■ Assignment ■
Set the material down again exactly, line by line, skipping each picture.

──────── Information given ────────

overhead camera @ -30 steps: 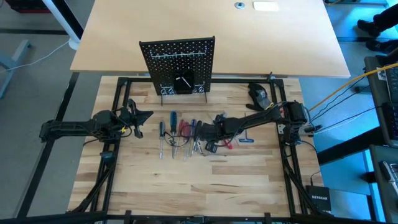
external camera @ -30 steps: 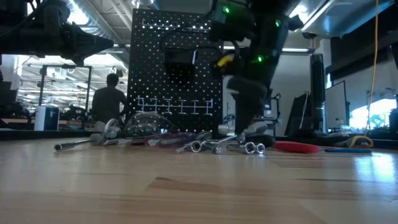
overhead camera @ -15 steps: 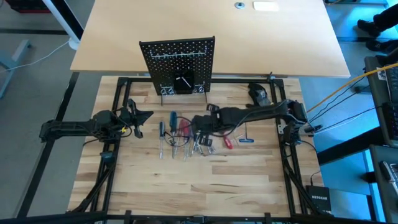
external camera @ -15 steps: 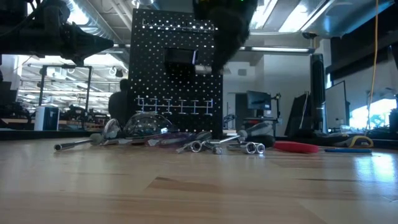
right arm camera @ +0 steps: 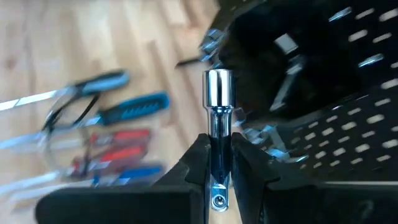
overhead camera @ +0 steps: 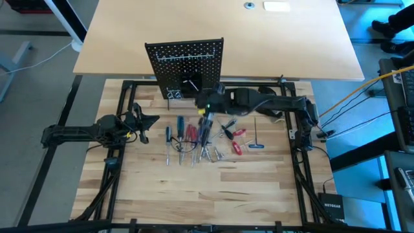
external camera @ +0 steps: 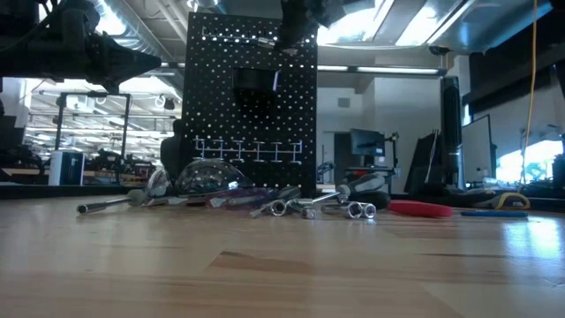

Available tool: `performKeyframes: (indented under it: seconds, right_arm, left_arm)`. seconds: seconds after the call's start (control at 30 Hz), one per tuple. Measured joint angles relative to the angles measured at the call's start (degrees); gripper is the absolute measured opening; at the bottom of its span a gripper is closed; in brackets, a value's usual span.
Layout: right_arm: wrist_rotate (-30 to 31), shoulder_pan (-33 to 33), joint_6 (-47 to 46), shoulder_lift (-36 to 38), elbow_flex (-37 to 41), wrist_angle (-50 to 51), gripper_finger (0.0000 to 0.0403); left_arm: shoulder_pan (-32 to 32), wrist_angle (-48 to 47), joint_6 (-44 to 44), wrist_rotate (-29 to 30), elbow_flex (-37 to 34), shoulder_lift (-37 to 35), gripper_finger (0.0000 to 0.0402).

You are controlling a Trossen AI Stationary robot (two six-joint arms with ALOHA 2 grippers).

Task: Hang tools onto peg board
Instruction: Put the top metal extension bar into the black bin on the peg board, then put the bottom right metal socket into the black bin on the peg board

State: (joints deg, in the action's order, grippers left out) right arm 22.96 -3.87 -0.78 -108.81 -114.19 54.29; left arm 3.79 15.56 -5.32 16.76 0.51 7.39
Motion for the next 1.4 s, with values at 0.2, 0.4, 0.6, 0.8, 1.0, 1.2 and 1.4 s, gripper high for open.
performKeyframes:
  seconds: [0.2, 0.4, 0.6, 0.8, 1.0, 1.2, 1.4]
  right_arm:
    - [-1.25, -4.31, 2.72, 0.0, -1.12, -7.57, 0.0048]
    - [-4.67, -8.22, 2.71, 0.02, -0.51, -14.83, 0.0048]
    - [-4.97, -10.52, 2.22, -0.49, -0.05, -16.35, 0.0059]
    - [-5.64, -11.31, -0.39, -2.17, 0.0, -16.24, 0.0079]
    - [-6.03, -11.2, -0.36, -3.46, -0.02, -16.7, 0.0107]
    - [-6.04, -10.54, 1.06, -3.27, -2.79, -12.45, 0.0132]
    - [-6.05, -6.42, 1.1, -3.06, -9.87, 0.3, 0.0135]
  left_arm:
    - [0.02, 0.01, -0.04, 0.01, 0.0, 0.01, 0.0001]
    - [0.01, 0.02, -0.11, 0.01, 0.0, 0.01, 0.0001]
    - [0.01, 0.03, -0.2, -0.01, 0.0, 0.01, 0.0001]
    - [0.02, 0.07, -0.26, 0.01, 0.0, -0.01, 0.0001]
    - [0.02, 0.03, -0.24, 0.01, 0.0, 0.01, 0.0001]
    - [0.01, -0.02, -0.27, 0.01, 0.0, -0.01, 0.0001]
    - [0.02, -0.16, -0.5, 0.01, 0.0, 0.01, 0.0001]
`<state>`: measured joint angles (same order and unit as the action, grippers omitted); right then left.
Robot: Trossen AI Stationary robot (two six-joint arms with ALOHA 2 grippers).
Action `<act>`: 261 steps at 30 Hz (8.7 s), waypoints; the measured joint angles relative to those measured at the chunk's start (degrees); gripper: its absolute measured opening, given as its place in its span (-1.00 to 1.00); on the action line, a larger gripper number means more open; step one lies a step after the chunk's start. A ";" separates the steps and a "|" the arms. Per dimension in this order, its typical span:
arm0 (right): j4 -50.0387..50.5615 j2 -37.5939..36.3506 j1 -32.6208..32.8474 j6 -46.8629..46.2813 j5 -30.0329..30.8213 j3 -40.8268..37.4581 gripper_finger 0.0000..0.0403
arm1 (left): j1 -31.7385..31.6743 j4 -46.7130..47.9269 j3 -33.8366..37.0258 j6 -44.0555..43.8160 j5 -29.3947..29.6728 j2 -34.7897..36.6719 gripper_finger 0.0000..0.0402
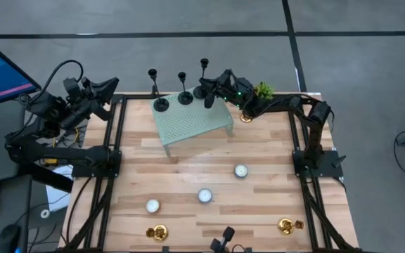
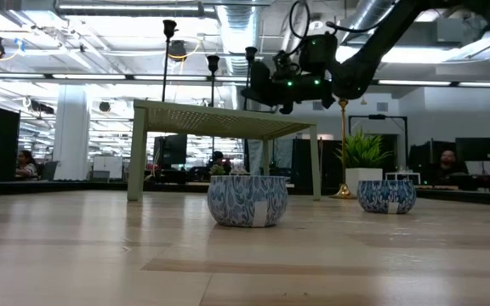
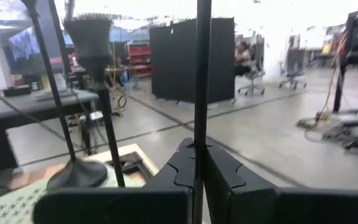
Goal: Pick & Place candle stick holders
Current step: Put the black candle holder on the shelf aligned with the other black candle holders, then put the top gold candle holder on the shelf, then put the right gold candle holder on the shelf aligned with the other gold candle holder
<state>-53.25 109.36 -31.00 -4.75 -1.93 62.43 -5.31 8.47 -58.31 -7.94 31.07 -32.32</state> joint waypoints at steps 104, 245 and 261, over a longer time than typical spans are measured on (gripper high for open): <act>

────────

■ Exercise response ■
overhead camera @ -30 steps: 
external camera @ -30 steps: 
overhead camera @ -15 steps: 
external camera @ -15 steps: 
right arm camera @ +0 steps: 
overhead camera @ +0 steps: 
external camera @ +0 steps: 

Available tool: `performKeyframes: (indented under it: seconds, right_arm, left_arm)`. seconds: seconds after the call's start (control at 30 Hz), one per tuple. Measured joint angles relative to the angles measured at the call's start (degrees); gripper is the absolute measured opening; at the bottom of its span a gripper is closed; in brackets, a value's usual span.
Layout: right_arm: wrist_rotate (-30 to 31), shoulder_pan (-33 to 33), joint_6 (-47 to 46), shoulder_lift (-36 to 38), elbow_flex (-37 to 41), wrist_angle (-50 to 51), gripper_finger (0.0000 to 0.0403); left_arm: shoulder_pan (-32 to 32), wrist_angle (-48 to 47), joint_6 (-44 to 44), wrist_rotate (-29 to 30), elbow_flex (-37 to 34), shoulder_lift (-37 to 35), gripper_finger (0.0000 to 0.0402).

You are controlling a Trossen AI Stationary robot (two six-joint arms with ALOHA 2 grippers).

Task: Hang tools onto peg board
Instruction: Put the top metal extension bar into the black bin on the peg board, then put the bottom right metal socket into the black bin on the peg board

State: (joints deg, in the action's order, grippers left out) right arm 22.96 -3.87 -0.78 -108.81 -114.19 54.29; left arm 3.79 15.56 -5.32 16.76 0.51 7.39
Motion for the next 1.4 s, with values at 0.2, 0.4, 0.6, 0.8, 1.0, 1.2 and 1.4 s, gripper high for open.
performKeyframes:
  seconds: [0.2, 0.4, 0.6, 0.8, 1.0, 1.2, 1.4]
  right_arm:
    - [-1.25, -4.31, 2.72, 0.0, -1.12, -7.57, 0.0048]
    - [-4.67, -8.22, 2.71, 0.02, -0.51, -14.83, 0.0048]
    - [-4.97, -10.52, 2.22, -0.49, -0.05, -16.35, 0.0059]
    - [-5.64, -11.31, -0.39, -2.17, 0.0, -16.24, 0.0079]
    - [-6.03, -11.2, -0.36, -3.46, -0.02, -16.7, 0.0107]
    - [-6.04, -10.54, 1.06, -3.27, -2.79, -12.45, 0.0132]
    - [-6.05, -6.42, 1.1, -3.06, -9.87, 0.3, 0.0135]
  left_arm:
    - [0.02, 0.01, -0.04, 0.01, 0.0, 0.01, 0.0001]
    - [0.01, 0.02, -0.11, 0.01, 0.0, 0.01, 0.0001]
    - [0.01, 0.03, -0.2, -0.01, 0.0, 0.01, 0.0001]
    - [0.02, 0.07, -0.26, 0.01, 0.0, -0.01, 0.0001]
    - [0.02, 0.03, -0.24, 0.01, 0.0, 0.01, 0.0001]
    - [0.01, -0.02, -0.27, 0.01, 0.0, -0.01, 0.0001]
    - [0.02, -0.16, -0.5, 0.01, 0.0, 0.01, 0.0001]
`<state>`: measured joint angles (same order and unit as the action, grippers omitted); right then left.
Robot: Trossen AI Stationary robot (two six-joint arms with ALOHA 2 grippers).
Action `<act>`: 261 steps at 30 Hz (8.7 s), waypoints; the measured joint angles relative to those measured at the chunk's start (degrees); gripper: its absolute measured opening, given as its place in its span (-1.00 to 1.00); on the action line, a larger gripper number means more open; step one lies a step after the chunk's start. A ";" separates the steps and a "|" the arms. Per dimension in this order, its typical span:
arm0 (right): j4 -50.0387..50.5615 j2 -37.5939..36.3506 j1 -32.6208..32.8474 j6 -46.8629..46.2813 j5 -30.0329..30.8213 j3 -40.8268..37.4581 gripper_finger 0.0000..0.0403
arm1 (left): j1 -31.7385..31.6743 j4 -46.7130..47.9269 j3 -33.8366..37.0258 j6 -44.0555..43.8160 j5 -29.3947..29.6728 j2 -34.7897..36.6719 gripper_finger 0.0000..0.0402
Goal: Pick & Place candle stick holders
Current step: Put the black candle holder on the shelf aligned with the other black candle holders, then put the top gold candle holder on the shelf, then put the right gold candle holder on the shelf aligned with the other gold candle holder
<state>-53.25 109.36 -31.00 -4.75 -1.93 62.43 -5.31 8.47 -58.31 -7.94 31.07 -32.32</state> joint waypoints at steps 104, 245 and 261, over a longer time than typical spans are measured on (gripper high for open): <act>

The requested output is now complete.